_WORK REQUEST:_ Copy nothing from the entries below except the lines from the one containing "Here the same" through the one containing "grey middle drawer: 162,151 stays", and copy those exactly.

_MATERIALS PROVIDED:_
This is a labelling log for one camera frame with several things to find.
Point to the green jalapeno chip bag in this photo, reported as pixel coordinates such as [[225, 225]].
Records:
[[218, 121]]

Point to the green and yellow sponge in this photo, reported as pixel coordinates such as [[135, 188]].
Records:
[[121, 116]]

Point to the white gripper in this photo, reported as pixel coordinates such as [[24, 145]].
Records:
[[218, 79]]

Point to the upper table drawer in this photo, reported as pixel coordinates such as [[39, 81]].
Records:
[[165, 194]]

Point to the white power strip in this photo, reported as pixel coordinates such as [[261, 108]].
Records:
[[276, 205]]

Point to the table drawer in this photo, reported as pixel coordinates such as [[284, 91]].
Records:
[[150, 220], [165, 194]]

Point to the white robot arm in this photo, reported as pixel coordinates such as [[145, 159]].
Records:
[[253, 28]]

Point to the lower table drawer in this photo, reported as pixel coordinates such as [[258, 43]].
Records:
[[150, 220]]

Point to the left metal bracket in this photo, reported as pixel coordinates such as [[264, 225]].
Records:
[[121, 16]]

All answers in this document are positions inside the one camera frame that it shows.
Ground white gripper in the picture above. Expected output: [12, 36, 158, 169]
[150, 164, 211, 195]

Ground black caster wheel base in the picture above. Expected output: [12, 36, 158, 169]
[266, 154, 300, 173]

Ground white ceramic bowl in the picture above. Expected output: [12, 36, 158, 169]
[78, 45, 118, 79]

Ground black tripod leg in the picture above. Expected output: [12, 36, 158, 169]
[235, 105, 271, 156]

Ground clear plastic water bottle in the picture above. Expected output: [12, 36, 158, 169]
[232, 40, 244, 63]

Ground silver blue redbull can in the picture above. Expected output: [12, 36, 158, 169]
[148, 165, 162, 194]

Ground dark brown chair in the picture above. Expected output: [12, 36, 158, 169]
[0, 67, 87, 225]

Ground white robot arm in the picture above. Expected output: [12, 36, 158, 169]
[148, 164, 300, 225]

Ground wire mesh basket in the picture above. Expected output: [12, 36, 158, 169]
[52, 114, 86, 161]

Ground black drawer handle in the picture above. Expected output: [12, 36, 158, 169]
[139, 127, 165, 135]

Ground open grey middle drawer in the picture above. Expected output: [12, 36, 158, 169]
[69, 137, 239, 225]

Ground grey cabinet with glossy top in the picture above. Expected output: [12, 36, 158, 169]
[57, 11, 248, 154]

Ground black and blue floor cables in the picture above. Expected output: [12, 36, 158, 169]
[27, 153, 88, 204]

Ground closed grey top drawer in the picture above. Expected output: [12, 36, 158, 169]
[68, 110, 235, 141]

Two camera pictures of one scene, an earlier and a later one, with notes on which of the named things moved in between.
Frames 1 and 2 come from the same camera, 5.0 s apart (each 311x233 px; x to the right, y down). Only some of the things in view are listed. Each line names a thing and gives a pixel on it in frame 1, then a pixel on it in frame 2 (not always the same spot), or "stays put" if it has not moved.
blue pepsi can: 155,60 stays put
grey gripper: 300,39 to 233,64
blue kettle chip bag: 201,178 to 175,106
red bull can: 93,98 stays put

...

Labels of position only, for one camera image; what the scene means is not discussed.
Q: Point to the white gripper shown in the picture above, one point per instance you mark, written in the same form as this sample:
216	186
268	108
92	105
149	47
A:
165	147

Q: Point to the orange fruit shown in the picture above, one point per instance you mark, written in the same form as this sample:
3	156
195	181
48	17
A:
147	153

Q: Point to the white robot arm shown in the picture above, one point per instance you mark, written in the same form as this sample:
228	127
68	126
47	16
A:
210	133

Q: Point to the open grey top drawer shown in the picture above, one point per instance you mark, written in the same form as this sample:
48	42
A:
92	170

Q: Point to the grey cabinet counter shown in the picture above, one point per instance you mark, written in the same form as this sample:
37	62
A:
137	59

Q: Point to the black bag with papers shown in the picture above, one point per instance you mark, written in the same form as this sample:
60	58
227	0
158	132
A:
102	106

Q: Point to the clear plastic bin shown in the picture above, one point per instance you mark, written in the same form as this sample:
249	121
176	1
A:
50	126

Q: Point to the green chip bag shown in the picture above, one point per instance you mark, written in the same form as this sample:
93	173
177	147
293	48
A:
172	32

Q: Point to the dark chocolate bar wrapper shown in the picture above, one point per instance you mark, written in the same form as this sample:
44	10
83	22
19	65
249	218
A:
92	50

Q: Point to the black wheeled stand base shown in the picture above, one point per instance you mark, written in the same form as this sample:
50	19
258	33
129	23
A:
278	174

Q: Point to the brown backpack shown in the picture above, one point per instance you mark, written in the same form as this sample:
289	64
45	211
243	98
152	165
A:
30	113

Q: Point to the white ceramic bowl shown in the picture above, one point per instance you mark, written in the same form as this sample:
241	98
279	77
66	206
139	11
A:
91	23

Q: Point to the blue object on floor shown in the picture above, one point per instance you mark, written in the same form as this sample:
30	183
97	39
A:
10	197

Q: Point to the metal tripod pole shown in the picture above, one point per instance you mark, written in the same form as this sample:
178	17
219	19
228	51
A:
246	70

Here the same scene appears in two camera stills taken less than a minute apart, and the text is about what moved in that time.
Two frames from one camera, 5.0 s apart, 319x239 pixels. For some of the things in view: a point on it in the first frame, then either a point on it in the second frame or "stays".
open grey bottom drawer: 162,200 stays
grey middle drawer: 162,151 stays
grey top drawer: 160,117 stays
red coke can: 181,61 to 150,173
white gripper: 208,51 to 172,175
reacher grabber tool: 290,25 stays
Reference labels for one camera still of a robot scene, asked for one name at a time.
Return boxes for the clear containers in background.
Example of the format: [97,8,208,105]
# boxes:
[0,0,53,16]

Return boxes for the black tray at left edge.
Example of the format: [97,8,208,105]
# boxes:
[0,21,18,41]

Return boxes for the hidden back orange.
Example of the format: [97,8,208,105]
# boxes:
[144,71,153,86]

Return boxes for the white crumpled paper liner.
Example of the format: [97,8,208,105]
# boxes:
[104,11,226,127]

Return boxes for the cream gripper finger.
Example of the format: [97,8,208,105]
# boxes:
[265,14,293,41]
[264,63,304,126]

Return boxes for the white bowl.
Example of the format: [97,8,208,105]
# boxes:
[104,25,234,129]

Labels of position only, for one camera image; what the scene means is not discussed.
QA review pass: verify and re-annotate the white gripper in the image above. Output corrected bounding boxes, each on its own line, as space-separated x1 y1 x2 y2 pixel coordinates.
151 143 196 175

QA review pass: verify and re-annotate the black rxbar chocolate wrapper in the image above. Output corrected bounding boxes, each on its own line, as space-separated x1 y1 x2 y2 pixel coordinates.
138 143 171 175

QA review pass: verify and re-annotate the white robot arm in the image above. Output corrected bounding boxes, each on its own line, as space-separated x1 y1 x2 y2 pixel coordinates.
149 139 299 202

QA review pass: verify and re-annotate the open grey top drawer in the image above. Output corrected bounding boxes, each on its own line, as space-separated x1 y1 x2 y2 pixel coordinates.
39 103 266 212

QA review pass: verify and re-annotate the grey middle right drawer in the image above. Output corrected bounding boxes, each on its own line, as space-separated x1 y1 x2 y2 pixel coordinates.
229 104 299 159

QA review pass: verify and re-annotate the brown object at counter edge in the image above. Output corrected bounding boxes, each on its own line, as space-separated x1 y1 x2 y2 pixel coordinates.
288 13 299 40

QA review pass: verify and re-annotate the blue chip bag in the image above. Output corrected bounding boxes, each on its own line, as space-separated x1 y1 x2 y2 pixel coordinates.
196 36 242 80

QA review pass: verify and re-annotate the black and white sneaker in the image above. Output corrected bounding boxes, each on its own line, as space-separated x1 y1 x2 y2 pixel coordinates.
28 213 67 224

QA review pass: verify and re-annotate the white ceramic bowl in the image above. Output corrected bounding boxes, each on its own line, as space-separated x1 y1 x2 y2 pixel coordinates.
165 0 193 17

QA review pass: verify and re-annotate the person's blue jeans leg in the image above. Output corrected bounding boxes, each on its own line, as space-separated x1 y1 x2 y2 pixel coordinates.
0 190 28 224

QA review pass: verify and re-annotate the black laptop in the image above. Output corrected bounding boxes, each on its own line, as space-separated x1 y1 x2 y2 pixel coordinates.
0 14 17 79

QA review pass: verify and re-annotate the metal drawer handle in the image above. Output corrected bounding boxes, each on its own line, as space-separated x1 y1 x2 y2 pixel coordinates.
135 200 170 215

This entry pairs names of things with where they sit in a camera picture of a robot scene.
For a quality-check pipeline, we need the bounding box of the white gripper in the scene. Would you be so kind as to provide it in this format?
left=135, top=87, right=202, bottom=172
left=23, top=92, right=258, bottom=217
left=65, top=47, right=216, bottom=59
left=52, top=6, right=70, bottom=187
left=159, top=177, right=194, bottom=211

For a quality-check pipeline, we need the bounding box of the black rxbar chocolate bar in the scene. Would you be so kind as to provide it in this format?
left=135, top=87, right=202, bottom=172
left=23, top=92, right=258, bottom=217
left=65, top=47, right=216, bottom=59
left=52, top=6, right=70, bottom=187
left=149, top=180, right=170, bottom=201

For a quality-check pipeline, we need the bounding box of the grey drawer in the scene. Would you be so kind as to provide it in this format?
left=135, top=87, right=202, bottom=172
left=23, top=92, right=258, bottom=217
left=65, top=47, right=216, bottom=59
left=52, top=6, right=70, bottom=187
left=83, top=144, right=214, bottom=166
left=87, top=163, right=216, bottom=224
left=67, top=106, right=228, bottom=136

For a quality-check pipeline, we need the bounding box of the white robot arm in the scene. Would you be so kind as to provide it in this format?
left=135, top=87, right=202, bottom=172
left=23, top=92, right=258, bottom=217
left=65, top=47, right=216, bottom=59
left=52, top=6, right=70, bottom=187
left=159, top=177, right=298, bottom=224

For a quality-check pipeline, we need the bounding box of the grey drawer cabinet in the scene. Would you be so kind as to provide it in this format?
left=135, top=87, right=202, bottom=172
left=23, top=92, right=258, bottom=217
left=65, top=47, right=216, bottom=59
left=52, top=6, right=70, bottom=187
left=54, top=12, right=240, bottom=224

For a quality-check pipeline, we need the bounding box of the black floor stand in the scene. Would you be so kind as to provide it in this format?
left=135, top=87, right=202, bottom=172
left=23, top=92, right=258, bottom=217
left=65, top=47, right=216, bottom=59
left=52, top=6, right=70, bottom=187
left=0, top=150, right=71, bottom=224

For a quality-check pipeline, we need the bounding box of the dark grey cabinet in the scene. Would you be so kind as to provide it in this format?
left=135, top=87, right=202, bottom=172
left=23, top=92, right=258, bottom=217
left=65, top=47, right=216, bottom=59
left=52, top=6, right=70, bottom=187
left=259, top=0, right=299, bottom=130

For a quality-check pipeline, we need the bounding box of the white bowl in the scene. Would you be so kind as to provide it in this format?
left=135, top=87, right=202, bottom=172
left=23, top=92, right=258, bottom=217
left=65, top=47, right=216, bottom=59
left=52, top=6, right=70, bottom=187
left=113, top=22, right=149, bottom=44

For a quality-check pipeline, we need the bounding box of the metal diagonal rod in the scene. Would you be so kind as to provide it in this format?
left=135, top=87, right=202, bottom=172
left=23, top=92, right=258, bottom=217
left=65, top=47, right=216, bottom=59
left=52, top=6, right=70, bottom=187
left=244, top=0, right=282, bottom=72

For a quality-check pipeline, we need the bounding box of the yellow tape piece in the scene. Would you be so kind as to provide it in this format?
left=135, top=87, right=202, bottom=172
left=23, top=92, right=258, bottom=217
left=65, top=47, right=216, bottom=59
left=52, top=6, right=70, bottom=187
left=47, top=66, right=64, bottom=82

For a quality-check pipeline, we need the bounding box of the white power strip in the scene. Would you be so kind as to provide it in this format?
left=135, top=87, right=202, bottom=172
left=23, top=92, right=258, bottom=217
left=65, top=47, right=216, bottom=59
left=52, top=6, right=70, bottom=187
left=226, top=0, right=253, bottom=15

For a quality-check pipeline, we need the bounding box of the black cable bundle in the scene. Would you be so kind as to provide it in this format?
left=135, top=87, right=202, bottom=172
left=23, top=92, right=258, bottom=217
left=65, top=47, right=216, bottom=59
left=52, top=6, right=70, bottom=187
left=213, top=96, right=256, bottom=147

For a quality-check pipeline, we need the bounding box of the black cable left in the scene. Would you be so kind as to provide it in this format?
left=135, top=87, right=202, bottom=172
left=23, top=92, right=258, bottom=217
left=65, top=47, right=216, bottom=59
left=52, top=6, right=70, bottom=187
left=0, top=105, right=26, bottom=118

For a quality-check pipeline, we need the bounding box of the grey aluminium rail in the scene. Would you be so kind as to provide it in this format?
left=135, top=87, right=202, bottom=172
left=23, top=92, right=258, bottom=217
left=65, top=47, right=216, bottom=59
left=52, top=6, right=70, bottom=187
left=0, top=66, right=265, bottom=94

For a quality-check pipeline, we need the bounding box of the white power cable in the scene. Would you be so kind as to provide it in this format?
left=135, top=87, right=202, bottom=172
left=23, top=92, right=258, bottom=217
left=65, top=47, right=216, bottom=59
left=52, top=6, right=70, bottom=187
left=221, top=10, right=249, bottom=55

_YOUR RESPONSE:_
Here the same scene appears in two camera stills taken less than a minute apart, and the text is about what moved in that time.
Two frames from one camera, 5.0 s apart, 319x239 pixels. For some of the things in view: a point on it in the first frame, then either a point on it in the second frame or "stays".
open grey bottom drawer: 162,200 stays
grey middle drawer: 162,151 stays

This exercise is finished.